We propose three simple guidelines for a better organization of the panels:
- The global hierarchy of containers should reflect the generality of the features
- Some panels are not facet-dependent: they should not change with the facet
- The network should occupy a single place whatever its facet, since it is always the same object
These guidelines have two consequences. First: facet-dependent panels should be contained inside facet-independent panels; which is to say that there is a single container for all facet-dependent features. Second: the facet selector (currently the three tabs on top) has to be inside this container.
We illustrate this with a comparison between a representation of the current layout and a new simplified structure.
Reordering panels from the user standpoint
A part of our design strategy is to reduce visual clutter by grouping panels that are not used simultaneously. Though it is not intuitive, we prioritize separating panels that work well together over grouping similar features. For instance the following panels should be placed in different groups in order to be used combined:
- Filters + Layout
- Filters + Partition or Ranking
- Timeline + almost anything else
With the current panels there are at least three obvious groups: one with filters, another with layout, and the third with the timeline. Generic contextual information is a fourth possible group, but could be placed in a non-intrusive location like the footer. Some panels, like statistics, could theoretically be at home in any group or even as a separate window that could be invoked from a menu.
Panels and groups of panels create two levels, so the “window” menu should have two levels too.
Removing unnecessary features
Reducing complexity can also be accomplished by removing features. We have detected at least one clear candidate for removal, but we may find more unnecessary complications to remove.

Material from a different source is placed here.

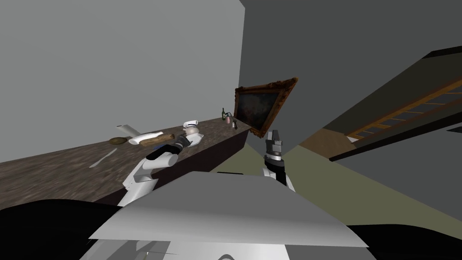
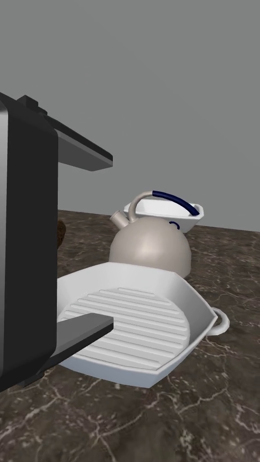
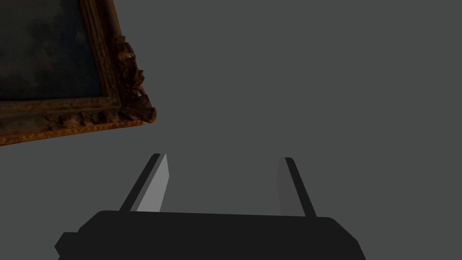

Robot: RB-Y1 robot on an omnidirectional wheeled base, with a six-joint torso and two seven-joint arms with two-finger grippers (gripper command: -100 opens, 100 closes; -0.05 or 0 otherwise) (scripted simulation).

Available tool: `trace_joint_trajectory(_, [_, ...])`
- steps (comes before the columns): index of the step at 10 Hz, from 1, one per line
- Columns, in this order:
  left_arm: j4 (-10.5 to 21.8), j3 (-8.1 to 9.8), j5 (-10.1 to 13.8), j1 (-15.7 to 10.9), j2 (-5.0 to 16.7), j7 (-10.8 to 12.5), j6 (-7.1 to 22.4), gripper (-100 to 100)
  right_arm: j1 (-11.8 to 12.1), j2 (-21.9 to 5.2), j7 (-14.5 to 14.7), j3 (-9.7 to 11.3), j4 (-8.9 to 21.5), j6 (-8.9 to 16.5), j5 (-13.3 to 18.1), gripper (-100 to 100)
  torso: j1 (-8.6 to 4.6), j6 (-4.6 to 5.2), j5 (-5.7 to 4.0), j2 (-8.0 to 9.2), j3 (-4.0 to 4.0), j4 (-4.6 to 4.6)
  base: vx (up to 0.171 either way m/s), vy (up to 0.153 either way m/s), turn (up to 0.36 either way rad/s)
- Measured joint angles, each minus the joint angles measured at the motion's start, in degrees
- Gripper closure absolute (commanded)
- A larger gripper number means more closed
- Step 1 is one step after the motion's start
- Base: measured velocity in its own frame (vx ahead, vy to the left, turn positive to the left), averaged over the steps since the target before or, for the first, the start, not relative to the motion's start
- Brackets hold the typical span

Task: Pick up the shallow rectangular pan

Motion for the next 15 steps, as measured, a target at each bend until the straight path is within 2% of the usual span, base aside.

The “preview” panel of Gephi has been increasingly simplified over iterative updates. The goal of this feature is to provide a quick way to export cartographies. Users with competence in design tend to rely on third-party tools that provide finer-grained control over the visualization, like Illustrator and Scriptographer. Thus, the focus in Gephi is to provide a quick way to export images that can be manipulated in other tools.
We propose to further streamline preview functionality by removing some advanced label features: they infrequently used, complicated, and at times internally inconsistent with other preview settings. Furthermore, it is not necessary to facilitate changes to features like label and node size and color when such adjustments can be made much more easily using other tools.
User Interface
Donato Ricci has identified various flaws in the Gephi UI. Fixing them is a priority for the future.

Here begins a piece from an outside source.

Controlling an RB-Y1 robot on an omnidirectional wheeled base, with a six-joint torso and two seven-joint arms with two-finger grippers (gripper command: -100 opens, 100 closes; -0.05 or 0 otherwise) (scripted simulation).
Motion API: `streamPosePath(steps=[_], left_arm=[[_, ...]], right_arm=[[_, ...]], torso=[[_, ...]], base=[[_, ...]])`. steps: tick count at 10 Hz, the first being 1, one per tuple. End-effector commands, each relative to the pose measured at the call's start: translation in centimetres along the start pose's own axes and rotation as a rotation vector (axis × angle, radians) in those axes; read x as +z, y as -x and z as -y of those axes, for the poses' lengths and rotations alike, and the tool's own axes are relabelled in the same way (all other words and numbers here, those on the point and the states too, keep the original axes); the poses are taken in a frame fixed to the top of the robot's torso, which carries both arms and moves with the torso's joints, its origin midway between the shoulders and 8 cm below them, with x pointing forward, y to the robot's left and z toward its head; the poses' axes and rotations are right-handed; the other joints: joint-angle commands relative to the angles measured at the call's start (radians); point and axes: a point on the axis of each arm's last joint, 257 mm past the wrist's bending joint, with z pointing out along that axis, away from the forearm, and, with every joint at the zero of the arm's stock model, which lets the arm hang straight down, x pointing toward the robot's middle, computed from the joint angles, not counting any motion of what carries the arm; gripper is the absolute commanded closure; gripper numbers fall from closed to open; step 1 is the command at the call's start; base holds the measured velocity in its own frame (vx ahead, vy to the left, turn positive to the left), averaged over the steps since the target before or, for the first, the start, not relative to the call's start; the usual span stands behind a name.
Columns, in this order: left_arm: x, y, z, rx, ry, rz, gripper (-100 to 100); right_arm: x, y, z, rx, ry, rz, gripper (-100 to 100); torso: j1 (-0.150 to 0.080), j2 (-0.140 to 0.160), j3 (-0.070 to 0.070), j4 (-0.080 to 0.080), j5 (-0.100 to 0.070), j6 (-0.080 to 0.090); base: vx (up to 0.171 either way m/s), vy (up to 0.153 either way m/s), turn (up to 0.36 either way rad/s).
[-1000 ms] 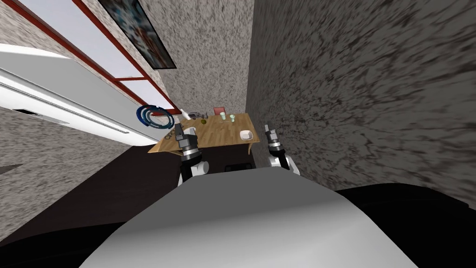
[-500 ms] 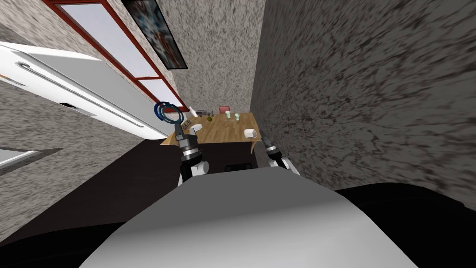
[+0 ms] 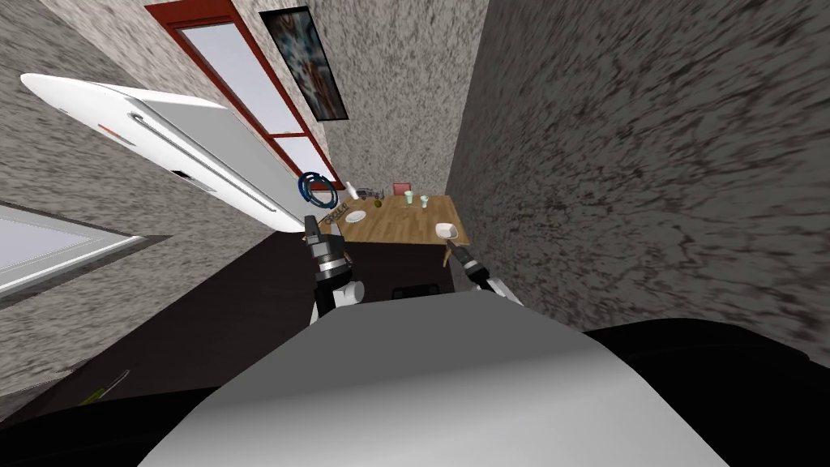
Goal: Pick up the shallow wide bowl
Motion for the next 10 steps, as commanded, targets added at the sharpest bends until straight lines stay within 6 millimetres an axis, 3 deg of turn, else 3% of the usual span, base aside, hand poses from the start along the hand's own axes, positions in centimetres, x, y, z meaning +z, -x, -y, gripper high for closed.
streamPosePath(steps=[1, 3, 4, 6, 7, 9, 10], left_arm=[[0.0, 0.0, 0.0, 0.0, 0.0, 0.0, 0], [0.0, 0.0, 0.0, 0.0, 0.0, 0.0, 0], [0.0, 0.0, 0.0, 0.0, 0.0, 0.0, 0], [0.0, 0.0, 0.0, 0.0, 0.0, 0.0, 0], [0.0, 0.0, 0.0, 0.0, 0.0, 0.0, 0], [0.0, 0.0, 0.0, 0.0, 0.0, 0.0, 0], [0.0, 0.0, 0.0, 0.0, 0.0, 0.0, 0]], right_arm=[[-0.7, -1.1, 1.3, -0.049, -0.033, -0.042, -100], [-2.5, -4.1, 5.5, -0.162, -0.123, -0.151, -100], [-2.5, -4.1, 5.5, -0.176, -0.122, -0.156, -100], [-4.8, -6.2, 9.5, -0.301, -0.197, -0.258, -100], [-5.0, -6.4, 9.8, -0.313, -0.202, -0.268, -100], [-7.8, -7.8, 14.1, -0.445, -0.277, -0.372, -100], [-7.9, -7.9, 14.1, -0.458, -0.274, -0.376, -100]], torso=[[0.0, 0.0, 0.0, 0.0, 0.0, 0.0], [-0.003, -0.002, -0.001, 0.0, -0.001, 0.0], [-0.002, -0.002, -0.001, 0.0, 0.0, 0.0], [-0.003, -0.004, -0.002, -0.001, 0.0, 0.0], [-0.003, -0.004, -0.002, -0.001, -0.001, 0.0], [-0.004, -0.005, -0.003, -0.001, -0.001, 0.0], [-0.004, -0.006, -0.003, -0.001, -0.001, 0.0]], base=[[-0.051, 0.068, 0.038], [-0.049, 0.064, 0.18], [-0.032, 0.063, 0.082], [-0.014, 0.067, 0.188], [-0.008, 0.05, 0.099], [0.002, 0.053, 0.206], [0.02, 0.035, 0.094]])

User-centric features: reordering workflow
Users think in terms of results they want to obtain. They have an action in mind and they search how to do it. By displaying features according to their result, we can both improve user orientation and reduce the tool’s learning curve. A few examples of follow.
We propose to aggregate Partition and Ranking under the more accessible term “Appearance”, and to reverse the order of what is asked to the user. The current interface is organized in the following way: if the user has metadata that can rank the nodes then the user can visualize it using different attributes like color and size. The new interface inverts this approach: if the user wants to color nodes then he or she chooses which metadata to use. The panel may progress like a wizard to reduce cognitive load by drawing attention only to information that is necessary for a given step.
Collapsing advanced layout settings
The current design of Gephi does not respect the general principle of drawing attention to information that is commonly used while obscuring information that is infrequently used.
Tools of the Overview: many problems to fix
The small tool buttons on the left side of the overview panel have a number of problems including:
- Confusing icons that do not easily communicate the use of tools
- Indistinct icons that do not sufficiently distinguish between different tools
- Missing tools that are commonly expected
- …
These issues are compounded by evidence that the tools themselves do not provide sufficient utility for common use.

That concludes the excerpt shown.